Non-produced non-financial assets
This category includes land and intangible assets such as contracts, leases and Licenses.
Total expenditure equals the sum of expense and net acquisitions of non-financial assets.
Net lending / borrowing
This is a balancing item and is defined as revenue less total expenditure – or change in net worth from transactions (net operating balance) minus net acquisitions of non-financial assets. If the net operating balance is not exhausted by net acquisitions of non-financial assets, the resulting surplus is called net lending (+). Alternatively, if the net operating balance is not sufficient to cover the net accumulation of non-financial assets, the resulting deficit is called net borrowing (–).
Net lending/borrowing is often used in international comparisons. One of the Euro convergence criteria laid down in the Maastricht Treaty prescribes that the government deficit, measured by way of net lending/borrowing, should not exceed 3 per cent of GDP.
Expenditure related to R&D
Previously, expenditures related to research and development (R&D), namely compensation of employees, use of goods and services and consumption of fixed capital, were classified as expense. This was revised in connection with the implementation of the new manuals (ESA2014 and GFSM2014), and these R&D expenditures are now recorded as acquisitions of fixed assets.

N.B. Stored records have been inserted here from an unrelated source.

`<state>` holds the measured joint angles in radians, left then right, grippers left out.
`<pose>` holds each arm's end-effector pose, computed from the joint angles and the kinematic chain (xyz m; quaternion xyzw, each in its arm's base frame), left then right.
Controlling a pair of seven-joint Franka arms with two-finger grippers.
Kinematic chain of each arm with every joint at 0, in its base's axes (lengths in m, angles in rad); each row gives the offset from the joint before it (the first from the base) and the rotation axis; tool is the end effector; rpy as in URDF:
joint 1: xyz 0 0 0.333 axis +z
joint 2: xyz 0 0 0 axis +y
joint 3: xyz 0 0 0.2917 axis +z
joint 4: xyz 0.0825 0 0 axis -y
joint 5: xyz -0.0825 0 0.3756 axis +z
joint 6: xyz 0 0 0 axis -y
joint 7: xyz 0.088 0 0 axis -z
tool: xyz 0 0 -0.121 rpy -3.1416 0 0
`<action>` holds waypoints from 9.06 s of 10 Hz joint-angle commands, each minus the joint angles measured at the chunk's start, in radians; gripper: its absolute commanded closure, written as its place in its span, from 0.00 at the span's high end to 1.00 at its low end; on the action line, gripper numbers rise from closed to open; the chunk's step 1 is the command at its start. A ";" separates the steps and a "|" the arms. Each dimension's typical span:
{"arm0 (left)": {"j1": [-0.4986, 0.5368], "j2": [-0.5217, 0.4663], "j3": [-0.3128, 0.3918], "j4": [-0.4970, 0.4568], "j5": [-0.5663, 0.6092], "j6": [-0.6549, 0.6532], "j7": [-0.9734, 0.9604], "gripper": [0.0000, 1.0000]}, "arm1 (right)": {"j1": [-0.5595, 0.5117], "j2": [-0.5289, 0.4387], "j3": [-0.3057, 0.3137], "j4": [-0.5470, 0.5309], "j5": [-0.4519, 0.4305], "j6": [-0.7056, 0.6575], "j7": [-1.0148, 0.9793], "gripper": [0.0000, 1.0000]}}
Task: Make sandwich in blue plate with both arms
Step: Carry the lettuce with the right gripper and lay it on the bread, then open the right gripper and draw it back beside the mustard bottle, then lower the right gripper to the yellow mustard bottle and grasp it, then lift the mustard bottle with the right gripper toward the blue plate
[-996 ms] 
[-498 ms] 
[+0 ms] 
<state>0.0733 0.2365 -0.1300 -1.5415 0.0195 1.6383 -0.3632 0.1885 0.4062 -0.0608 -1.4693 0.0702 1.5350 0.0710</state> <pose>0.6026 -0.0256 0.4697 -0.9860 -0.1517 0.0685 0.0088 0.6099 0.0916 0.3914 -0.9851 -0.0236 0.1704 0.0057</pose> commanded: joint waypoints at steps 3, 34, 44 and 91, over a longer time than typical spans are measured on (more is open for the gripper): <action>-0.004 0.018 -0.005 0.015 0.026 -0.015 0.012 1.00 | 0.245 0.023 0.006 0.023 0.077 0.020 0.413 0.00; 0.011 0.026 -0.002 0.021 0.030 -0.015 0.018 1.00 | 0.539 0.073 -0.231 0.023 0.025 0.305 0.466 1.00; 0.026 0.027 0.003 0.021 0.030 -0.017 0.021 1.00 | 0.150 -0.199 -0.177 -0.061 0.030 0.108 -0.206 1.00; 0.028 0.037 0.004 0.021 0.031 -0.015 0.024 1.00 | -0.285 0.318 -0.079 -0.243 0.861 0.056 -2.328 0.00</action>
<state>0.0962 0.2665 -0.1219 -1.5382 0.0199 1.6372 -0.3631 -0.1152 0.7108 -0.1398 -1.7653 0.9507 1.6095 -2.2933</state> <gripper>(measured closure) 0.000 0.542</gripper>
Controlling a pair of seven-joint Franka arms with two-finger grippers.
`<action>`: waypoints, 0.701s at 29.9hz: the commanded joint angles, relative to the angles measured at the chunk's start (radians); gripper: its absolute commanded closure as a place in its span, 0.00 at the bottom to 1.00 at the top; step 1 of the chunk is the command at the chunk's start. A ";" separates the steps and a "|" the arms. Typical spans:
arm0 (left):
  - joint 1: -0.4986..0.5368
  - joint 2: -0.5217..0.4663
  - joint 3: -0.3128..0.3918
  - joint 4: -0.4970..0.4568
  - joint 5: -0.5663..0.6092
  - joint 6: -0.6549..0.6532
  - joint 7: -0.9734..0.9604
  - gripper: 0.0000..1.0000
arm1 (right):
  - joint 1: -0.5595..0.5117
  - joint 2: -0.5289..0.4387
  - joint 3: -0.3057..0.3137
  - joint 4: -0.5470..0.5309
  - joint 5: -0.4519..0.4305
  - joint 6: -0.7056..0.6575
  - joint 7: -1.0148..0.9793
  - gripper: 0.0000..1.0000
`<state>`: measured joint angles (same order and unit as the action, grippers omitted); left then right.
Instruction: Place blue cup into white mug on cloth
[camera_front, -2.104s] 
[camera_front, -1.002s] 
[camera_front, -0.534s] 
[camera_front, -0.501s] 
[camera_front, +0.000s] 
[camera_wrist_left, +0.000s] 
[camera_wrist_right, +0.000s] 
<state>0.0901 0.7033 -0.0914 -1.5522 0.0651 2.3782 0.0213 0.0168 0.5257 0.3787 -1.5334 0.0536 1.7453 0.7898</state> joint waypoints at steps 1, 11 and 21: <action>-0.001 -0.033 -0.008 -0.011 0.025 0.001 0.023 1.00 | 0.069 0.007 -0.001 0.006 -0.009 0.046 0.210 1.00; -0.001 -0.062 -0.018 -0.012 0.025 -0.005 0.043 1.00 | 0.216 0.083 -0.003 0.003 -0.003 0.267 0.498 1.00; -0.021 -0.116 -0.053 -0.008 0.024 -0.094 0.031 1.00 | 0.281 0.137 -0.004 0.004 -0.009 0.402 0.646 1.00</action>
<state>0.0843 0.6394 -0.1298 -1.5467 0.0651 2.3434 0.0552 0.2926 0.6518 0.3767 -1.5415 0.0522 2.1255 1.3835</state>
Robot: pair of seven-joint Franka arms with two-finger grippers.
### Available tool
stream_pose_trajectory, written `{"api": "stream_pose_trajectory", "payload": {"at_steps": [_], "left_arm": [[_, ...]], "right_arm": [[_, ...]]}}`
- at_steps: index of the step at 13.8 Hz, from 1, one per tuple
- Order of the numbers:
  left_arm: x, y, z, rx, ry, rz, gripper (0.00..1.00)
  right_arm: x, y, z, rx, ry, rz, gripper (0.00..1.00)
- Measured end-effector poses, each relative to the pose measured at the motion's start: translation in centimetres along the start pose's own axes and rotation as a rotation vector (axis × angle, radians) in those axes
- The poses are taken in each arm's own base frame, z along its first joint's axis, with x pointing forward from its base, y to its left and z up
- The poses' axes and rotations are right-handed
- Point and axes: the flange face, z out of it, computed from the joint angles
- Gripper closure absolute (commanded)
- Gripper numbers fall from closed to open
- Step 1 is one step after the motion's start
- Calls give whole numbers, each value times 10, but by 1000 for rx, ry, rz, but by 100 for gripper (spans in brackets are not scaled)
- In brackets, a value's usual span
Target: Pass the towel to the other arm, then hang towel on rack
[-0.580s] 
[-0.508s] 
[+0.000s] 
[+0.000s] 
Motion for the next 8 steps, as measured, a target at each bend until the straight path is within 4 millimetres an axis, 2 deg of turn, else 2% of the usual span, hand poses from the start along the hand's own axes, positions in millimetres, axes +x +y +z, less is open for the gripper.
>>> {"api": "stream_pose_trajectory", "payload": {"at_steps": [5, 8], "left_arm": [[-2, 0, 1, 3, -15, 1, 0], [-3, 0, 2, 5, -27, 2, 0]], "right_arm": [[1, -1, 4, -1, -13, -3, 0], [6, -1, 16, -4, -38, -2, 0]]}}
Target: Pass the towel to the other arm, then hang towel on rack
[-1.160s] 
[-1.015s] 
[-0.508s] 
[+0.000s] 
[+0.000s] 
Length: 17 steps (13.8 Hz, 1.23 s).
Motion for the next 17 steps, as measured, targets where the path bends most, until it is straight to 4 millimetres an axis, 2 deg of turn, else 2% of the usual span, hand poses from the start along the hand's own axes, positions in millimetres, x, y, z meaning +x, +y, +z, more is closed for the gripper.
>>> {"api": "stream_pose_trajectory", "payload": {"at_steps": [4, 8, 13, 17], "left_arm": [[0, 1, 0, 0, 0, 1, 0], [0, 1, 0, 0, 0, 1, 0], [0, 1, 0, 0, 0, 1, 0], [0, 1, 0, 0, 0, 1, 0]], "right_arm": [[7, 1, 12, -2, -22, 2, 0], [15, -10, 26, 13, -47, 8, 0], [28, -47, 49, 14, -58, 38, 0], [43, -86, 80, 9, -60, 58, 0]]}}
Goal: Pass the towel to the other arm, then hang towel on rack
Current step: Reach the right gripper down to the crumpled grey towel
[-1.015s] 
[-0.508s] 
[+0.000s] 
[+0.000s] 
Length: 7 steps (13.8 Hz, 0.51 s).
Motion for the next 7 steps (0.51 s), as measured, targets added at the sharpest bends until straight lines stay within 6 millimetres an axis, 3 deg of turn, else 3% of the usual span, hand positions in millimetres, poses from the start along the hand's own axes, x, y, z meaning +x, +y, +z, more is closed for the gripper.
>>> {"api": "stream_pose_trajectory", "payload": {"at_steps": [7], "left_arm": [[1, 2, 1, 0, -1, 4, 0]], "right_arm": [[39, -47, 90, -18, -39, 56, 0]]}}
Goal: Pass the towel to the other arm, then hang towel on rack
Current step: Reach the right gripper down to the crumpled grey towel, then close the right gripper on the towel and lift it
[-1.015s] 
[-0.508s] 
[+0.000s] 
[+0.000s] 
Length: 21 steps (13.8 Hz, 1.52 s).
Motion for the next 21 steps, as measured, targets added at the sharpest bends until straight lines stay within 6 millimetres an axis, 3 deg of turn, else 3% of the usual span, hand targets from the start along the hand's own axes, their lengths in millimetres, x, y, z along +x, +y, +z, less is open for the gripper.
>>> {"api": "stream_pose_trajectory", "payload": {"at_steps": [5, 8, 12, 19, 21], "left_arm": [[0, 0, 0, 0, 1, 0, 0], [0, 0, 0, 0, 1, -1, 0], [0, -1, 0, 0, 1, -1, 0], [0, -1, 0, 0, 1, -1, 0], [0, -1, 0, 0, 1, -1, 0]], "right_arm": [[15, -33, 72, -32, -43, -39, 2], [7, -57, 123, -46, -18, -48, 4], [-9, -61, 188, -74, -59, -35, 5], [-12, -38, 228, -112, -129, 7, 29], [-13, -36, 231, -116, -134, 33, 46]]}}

A substantial amount of R&D is carried out in government institutions – for example in universities and in hospitals. Operating expense related to this is classified as acquisitions of fixed assets in government finance statistics, but are still shown as memorandum items at the bottom of the tables (own account capital formation).
Consolidation is a method of presenting statistics for a set of units (or entities) as if they constituted a single unit. A consolidated set of accounts for a government sector is produced by, first, an aggregation of all transactions, followed by the elimination of all transactions that represent relationships among the units being consolidated. For example, transfers from central government to local government units are eliminated when the subsectors are aggregated to the general government sector. As a consequence, the sum of total expenditure in central government and local government respectively exceeds total expenditure in the general government sector.
Government petroleum revenues consist of three main elements; taxes from companies engaged in petroleum activities, operational surplus from the State’s Direct Financial Interest (SDFI), and dividends from Equinor.